# DrugFlow with Docker for Local Development and Cloud Deployment

---

This documentation provides a guide on DrugFlow implemented in Python, designed for both local development and cloud deployment using Docker. It covers the following topics:

1. **Introduction to DrugFlow**: Overview of the DrugFlow and its applications.
2. **Setting Up the Development Environment**: Step-by-step instructions for setting up a local development environment using Docker.
3. **Building and Running the Docker Container**: Instructions for building the Docker image and running the container.
4. **Deploying to the Cloud**: Guidelines for deploying the DrugFlow to a cloud platform using Docker.
5. **Best Practices**: Tips and best practices for working with DrugFlow and Docker.
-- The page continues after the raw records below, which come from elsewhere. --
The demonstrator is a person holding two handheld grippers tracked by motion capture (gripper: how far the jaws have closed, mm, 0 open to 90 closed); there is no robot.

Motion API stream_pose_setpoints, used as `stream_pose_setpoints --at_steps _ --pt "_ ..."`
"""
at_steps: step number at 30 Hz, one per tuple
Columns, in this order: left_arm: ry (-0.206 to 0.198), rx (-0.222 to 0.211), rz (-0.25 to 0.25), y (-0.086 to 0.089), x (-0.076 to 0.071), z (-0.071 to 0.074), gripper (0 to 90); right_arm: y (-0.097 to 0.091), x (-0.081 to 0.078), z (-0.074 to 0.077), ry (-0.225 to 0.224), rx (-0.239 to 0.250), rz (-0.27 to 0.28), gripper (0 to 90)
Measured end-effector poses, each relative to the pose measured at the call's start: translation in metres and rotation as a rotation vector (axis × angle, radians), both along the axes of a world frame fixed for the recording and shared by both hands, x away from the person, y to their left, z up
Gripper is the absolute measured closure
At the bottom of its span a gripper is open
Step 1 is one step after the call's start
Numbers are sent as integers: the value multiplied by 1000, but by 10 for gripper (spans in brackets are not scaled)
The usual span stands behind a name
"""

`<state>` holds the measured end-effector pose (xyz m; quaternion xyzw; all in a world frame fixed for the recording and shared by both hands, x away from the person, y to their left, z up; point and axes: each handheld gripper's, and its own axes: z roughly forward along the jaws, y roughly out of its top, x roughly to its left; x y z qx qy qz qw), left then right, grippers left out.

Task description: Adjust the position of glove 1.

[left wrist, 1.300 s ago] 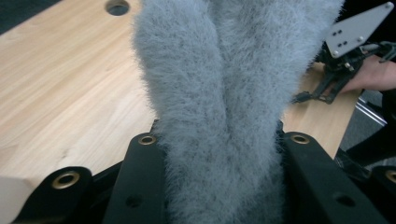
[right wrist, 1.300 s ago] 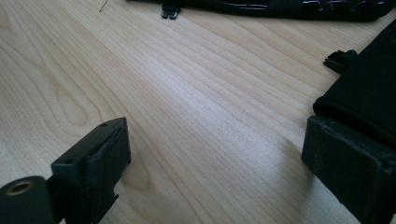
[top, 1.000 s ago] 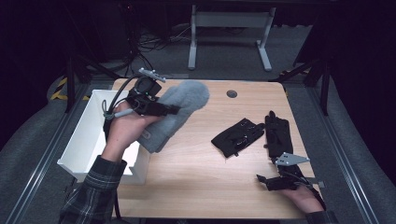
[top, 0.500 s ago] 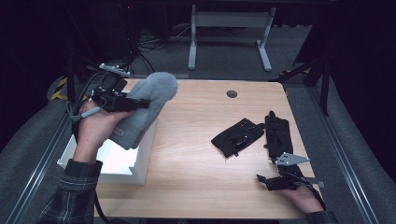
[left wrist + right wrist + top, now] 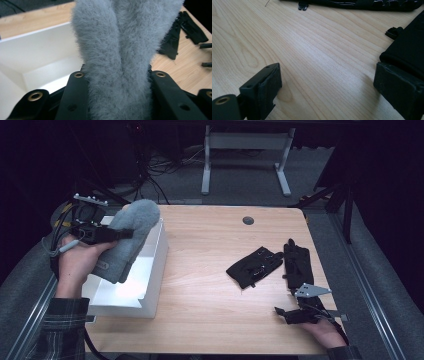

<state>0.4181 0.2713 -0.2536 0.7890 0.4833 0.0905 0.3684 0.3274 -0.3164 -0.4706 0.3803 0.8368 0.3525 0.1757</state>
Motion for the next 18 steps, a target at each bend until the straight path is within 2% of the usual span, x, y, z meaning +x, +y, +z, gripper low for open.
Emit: stream_pose_setpoints --at_steps 5,18 --pt "51 -3 31 7 9 -26 661 0 0 0 -3 -1 1 83" --pt "194 28 82 11 28 -94 660 0 0 0 -2 -1 1 83"
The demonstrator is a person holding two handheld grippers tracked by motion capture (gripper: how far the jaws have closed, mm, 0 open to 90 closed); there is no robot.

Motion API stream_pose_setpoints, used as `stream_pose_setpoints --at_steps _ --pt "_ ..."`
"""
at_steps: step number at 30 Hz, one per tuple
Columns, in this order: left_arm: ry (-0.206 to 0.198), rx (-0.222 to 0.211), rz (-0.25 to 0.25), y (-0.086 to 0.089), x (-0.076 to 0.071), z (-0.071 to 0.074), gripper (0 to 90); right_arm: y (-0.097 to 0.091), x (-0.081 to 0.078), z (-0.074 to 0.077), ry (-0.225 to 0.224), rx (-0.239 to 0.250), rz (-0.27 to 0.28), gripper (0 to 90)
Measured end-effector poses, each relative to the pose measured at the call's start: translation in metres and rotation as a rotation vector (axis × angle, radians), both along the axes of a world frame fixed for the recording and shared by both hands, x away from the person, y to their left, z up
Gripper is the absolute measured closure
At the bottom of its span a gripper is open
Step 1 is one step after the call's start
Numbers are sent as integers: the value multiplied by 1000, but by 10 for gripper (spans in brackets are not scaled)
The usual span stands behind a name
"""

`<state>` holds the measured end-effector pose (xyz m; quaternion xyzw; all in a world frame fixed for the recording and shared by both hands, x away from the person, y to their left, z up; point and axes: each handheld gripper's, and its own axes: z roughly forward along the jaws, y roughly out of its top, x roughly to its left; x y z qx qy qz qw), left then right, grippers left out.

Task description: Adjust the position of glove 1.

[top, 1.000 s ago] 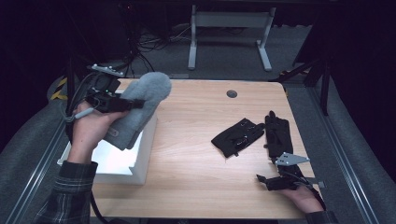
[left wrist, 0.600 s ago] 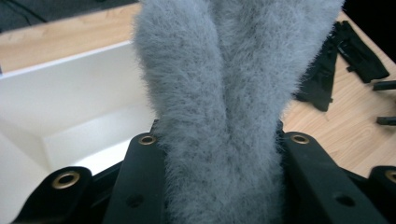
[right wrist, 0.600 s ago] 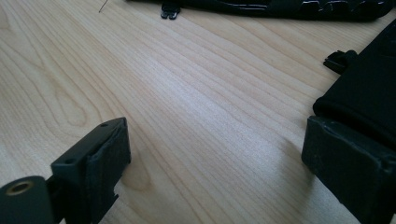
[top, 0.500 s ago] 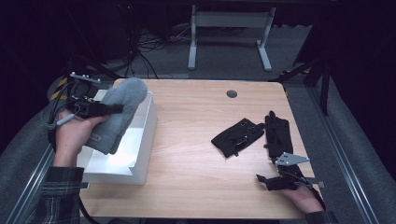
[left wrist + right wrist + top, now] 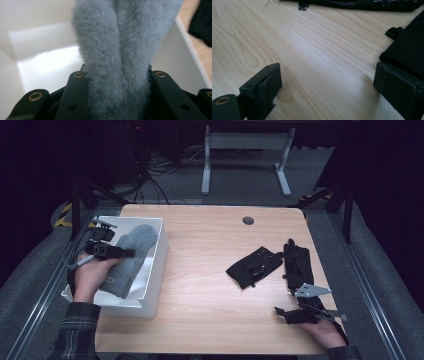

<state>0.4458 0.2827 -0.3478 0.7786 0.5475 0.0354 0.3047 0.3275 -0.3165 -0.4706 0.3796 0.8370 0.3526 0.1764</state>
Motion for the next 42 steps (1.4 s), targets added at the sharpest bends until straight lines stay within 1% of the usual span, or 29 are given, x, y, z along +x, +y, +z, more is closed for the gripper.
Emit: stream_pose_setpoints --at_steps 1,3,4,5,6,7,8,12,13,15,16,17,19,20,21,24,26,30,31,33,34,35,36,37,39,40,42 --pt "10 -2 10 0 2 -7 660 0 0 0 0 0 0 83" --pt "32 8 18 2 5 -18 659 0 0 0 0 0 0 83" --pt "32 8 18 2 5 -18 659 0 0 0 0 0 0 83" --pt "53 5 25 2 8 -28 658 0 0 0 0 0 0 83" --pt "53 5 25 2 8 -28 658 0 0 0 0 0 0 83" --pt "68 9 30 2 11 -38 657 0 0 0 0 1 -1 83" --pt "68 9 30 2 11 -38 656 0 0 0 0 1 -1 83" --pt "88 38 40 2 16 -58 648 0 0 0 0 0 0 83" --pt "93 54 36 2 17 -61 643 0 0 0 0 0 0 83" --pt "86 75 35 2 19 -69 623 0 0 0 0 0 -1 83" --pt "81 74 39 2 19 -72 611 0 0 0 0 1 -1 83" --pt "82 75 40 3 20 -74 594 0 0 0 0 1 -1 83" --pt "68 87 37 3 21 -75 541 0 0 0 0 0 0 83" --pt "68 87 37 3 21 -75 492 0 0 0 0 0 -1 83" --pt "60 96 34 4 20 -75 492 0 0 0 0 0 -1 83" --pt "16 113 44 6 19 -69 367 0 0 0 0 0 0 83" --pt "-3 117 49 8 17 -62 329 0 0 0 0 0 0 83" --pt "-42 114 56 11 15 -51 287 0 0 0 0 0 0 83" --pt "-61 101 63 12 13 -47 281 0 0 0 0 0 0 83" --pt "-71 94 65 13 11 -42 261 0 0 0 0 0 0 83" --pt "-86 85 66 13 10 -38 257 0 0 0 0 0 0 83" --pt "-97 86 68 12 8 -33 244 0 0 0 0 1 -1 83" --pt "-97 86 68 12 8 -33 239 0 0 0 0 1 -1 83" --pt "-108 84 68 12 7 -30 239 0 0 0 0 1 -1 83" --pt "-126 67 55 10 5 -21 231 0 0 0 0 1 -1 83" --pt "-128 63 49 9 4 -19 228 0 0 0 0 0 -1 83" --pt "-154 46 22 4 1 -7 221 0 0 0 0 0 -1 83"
## Introduction to DrugFlow and the Drug Discovery Landscape

---



## Notebook Roadmap

---

### Sections
- [Building and Running the Docker Container](#building-and-running-the-docker-container)
- [Using DrugFlow](#using-drugflow)
- [Small GSK3B-FRAT1 Study](#small-gsk3b-frat1-study)
- [Deploying to the Cloud](#deploying-to-the-cloud)


### Prerequisites

Before you begin, ensure you have the following installed on your local machine:

- Docker: [Install Docker](https://docs.docker.com/get-docker/)
- A compatible GPU (for DrugFlow)
- NVIDIA drivers (if using GPU)


## Building and Running the Docker Container

---

To build and run the Docker container for DrugFlow, follow these steps:

1. **Clone the Repository**: Clone the DrugFlow repository to your local machine.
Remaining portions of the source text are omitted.